I can't seem to attach the word files... so I will try and paste into the message.
The first is the individual cell + BMS charger pricing. The next is the pack pricing. All show "sample" and volume discounts.

OK, so I guess I will have to scan or something...
*
*


----------



## DIYguy (Sep 18, 2008)

OK, lets try a pdf.

 Is it just me... or? This isn't working......


----------



## DIYguy (Sep 18, 2008)

I think the file size was too big.... how about a zip.....


----------



## david85 (Nov 12, 2007)

I think a lot of the similarity thats we see from one battery to another could simply be a cloning happening between companies. We know the chinese like to clone products from outside their borders, I see no reason why companies from within the country would not try and do the same.

As for being the biggest and best battery producer, they all claim to sell the most volume because they know we are worried about quality.

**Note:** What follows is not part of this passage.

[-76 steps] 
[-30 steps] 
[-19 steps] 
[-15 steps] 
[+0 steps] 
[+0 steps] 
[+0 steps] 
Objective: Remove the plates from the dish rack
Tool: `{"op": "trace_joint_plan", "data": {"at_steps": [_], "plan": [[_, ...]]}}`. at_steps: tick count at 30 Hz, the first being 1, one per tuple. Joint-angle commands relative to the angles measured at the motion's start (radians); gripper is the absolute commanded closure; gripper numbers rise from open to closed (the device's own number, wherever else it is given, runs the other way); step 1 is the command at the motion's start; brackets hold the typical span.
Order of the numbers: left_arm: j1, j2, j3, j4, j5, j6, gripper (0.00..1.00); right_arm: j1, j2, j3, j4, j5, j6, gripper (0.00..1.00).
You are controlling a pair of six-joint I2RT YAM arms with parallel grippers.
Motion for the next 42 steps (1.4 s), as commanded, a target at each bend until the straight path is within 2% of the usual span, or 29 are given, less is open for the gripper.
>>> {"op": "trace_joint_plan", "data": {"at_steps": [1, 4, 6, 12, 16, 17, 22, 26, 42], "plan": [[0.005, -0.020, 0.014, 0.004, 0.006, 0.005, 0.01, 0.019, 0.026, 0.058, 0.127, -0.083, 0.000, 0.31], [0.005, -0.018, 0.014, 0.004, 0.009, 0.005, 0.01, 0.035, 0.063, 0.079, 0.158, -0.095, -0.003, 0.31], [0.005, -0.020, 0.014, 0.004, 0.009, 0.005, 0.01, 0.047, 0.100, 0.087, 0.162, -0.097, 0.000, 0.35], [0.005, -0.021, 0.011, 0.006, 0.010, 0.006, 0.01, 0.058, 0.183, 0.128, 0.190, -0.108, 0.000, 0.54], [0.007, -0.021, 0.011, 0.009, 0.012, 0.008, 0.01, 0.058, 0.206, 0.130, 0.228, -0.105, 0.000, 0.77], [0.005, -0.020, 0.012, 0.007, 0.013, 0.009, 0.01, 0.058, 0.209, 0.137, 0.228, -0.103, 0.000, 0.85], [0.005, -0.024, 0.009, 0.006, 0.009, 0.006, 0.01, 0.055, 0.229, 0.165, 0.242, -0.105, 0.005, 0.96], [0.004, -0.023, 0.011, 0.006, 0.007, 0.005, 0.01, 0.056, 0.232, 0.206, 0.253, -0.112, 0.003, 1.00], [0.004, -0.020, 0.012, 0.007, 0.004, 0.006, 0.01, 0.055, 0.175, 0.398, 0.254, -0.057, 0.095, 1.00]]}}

I'm not sure where you could go for more impartial info on that.


----------



## DIYguy (Sep 18, 2008)

david85 said:


> I think a lot of the similarity thats we see from one battery to another could simply be a cloning happening between companies. We know the chinese like to clone products from outside their borders, I see no reason why companies from within the country would not try and do the same.
> 
> As for being the biggest and best battery producer, they all claim to sell the most volume because they know we are worried about quality. I'm not sure where you could go for more impartial info on that.


Yes, no doubt. I have no idea how they stack up. Just thought I would throw it out there for those that are in hot pursuit. They had no issue sharing their pricing.


----------



## DIYguy (Sep 18, 2008)

I had this reply from Thundersky some weeks ago......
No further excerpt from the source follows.